CUF+MUF increased hemoglobin level up to 2.1 (-1.6, 8.9 p=0.206) mg/ml post operatively, significantly

reduced total transfusion volume of coagulation factors in ICU (RBC 225(90, 360) mL; p=0.099; FFP 110

(60:160) mL; p=0.075; TC 67, 50 (65, 70) m; p=0.365), also increased mean arterial blood pressure 12 (-26, 62)

mmHg. Patients preoperative PH (n=95), median age 24 (1, 168) months and median weight 9,2 (4, 44) kg. In

neonates, CUF+MUF also increased hemoglobin level up to 2,1 (-1.6, 8.9 p=0.224) mg/ml, but not significantly

reduced total transfusion volume of coagulation factors (RBC 225 (90, 360) mL; p=0.154; FFP 110 (60, 160)

mL; p=0.104; TC 67,50 (65, 70) mL ; p=0.400), also increased mean arterial blood pressure 11 (-26, 41) mmHg.

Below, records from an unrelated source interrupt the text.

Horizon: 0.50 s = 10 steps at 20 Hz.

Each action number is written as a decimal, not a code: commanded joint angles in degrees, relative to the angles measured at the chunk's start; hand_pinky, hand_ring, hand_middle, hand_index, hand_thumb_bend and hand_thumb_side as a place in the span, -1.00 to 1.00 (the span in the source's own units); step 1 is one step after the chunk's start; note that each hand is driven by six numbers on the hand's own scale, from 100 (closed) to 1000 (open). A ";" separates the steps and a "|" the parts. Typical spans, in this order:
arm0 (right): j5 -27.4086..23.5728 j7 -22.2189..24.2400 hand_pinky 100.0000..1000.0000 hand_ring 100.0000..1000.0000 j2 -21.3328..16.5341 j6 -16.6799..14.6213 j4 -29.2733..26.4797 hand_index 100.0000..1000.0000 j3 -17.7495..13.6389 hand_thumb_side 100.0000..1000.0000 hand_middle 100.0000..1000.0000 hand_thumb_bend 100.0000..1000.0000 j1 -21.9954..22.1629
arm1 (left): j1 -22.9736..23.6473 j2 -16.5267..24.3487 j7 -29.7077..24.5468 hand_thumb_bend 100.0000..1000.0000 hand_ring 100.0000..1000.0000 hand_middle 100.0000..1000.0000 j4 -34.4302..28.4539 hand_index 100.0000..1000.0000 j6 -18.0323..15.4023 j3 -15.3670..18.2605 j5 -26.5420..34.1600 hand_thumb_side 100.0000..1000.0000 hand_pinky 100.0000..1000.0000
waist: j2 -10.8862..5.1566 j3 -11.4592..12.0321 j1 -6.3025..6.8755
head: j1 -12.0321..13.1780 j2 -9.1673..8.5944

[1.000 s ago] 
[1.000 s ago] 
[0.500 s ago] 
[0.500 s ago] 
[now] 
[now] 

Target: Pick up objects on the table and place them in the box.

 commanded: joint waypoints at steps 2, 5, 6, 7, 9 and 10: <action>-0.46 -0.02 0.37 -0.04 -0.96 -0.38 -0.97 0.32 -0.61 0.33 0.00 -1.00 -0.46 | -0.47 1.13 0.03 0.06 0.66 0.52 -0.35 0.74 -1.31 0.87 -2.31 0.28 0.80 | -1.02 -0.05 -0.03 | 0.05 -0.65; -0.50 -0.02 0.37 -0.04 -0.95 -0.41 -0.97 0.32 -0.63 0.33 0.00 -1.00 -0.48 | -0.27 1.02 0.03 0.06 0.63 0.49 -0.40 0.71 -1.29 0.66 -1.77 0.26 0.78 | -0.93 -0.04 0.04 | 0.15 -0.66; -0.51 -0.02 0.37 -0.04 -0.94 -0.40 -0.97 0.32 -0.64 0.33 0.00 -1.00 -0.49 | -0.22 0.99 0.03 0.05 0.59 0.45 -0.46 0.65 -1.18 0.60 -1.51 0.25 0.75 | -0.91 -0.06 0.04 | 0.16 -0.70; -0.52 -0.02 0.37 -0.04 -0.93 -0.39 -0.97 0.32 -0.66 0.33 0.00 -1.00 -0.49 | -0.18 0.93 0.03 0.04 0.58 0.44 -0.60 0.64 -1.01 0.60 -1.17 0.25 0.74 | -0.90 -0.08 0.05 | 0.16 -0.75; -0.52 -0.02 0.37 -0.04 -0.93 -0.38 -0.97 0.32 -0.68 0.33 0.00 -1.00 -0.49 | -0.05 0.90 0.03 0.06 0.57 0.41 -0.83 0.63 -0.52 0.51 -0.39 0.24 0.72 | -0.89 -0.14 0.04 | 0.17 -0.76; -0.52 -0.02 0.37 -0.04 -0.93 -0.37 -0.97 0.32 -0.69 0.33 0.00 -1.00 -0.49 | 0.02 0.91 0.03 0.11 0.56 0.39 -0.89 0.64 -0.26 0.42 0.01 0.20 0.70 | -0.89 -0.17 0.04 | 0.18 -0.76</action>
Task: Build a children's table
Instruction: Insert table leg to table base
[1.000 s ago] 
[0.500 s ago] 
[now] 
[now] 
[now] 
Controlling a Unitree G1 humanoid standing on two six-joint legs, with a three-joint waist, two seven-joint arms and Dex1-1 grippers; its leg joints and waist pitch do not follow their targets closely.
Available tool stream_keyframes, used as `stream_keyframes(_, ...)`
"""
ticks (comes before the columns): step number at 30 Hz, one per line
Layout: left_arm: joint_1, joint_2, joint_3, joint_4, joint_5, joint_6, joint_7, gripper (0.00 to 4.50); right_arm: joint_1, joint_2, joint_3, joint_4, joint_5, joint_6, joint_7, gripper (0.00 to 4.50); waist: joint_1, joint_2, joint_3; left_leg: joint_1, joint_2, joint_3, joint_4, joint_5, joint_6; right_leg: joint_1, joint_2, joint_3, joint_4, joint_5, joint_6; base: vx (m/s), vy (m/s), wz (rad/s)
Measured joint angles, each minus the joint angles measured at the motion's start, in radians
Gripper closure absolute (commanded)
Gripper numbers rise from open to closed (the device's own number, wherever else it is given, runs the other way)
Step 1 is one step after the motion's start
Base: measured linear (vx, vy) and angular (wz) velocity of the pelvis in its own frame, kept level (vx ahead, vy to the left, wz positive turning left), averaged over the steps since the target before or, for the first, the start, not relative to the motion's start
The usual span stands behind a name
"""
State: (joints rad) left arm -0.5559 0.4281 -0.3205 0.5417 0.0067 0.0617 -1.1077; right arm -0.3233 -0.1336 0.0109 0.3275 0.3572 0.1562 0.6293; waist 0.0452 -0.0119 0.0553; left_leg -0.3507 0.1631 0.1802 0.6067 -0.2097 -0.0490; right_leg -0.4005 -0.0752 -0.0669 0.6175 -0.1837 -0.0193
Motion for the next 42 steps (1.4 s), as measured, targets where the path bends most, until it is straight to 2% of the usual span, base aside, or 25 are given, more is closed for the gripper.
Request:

LCOS have significant lower in all groups. In both groups, ventilation duration longer in CUF+MUF groups, but

there was no significant difference among groups in ICU stay, central venous pressure post operatively.

Conclusions:

Combination UF is effective and safe in pediatric patients undergoing cardiac surgery, make LCOS

decreased, better hemodynamics and coagulation function if compare with other’s strategy. We recommend the

use of combined UF is safe in high-risk pediatric patients for hemoconcentration after cardiac surgery. Optimal

use of combined UF includes patients with preoperative PH and with Aristotle score>5.

Biography

Yopie A Habibie has completed his Bachelor’s degree in Medical Majors at Syiah Kuala University Banda Aceh (2005), graduated from Specialist Program 1

(Sp-1) Thoracic Cardiac and Vascular Surgery at the Faculty of Medicine University of Indonesia, Jakarta in 2012. In 2005-2006, he has served as a General

Practitioner at Harapan Bunda Hospital, Banda Aceh and also in Refugee’s Camp Lhokseumawe. He has under went for advanced fellowship training as Junior

Consultant at 2013 for Overseas Adult Cardiac Surgery Fellow at Narayana Health Institute of Cardiac Science’s in Bangalore India. In 2014, he has achieved

Fellow of Indonesia Heart Association (FIHA) title from Indonesian Heart Association. Currently, he is serving as Medical Staff of Surgical Sciences at Dr.

Zainoel Abidin General Hospital, as Head of Thoracic Cardiac and Vascular Surgery and Vice Chairman of Integrated Heart Center of Zainoel Abidin General

Hospital. He has engaged actively in various organizations of the European Heart Surgery profession (EACTS), Asia (ASCVTS and ATCSA), American (STS)

and WSPCHS. From 2006 up to now, he is appointed as a permanent Lecturer at the Medical Faculty of Syiah Kuala University.